We’ve talked ad nauseum about Rajon Rondo’s return — when it might happen, when we can expect him to be ready, when we can expect him to be healthy, when we can expect him to be Rondo, etc. And, frankly, we will continue to do so until he returns. It’s kind of a huge deal.
Recently, Danny Ainge went on record saying he would be shocked if Rondo was ready to go by the start of the season, tentatively hypothesizing a December return.
Here’s ESPN Boston’s Chris Forsberg:
Celtics president of basketball operations Danny Ainge said he’d be “shocked” if Rajon Rondo was ready for the start of the regular season in late October and hinted that an early December return is more likely for the All-Star point guard.

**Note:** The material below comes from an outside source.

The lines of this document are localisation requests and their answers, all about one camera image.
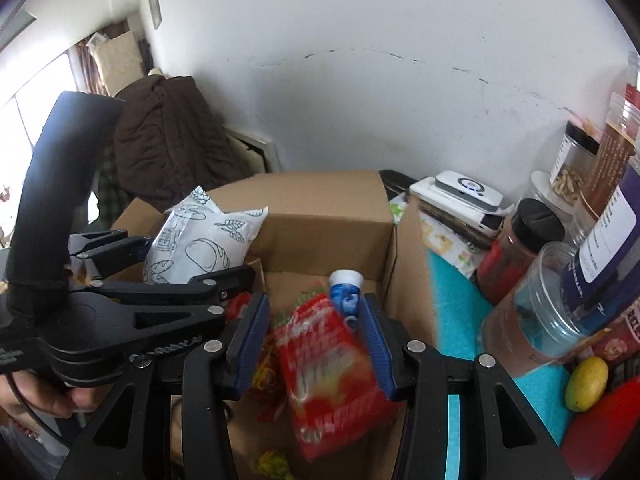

During an appearance on Boston sports radio 98.5 the SportsHub before the Shamrock Foundation’s sixth annual Teeing up For Kids Golf Tournament at Wollaston Golf Club, Ainge guessed an early December return for Rondo, but stressed later that there is no firm timeline.
“He seems to be in a really good place, emotionally, mentally,” Ainge said, “and now we’re just trying to get the physical part done — and he’s got a ways to go.”
Early December seems like a reasonable time to begin integrating Rondo back into the lineup, although we can probably expect to wait until January to see him starting games. If Timberwolves’ point guard Ricky Rubio is any indicator, we can probably expect to wait even longer for him to begin playing like an All-Star again. Rubio struggled for several months after his (perhaps premature) return before looking more like himself by the end of the season.
One other ACL-recovery storyline to watch will be Derrick Rose in Chicago. Rose’s recovery was obviously lengthy (and, as a result, has been the subject of thousands of internet memes), but if he comes back stronger than ever after having taken an entire year off, it may have wide-reaching implications. Minnesota Vikings’ running back Adrian Peterson’s
somewhat dubious super-heroic return from the injury aside, if Rose’s return is successful, he may become something closer to the blueprint than the punchline.
I’m certainly not saying Rondo will miss the 2013-14 season. For one thing, his injury was less severe than Rose’s. For another, it happened midway through the regular season, whereas Rose’s happened in the playoffs. But keeping Rondo out during essentially a lost season makes plenty of sense, and Boston’s intentions to keep him out as long as necessary are probably wise.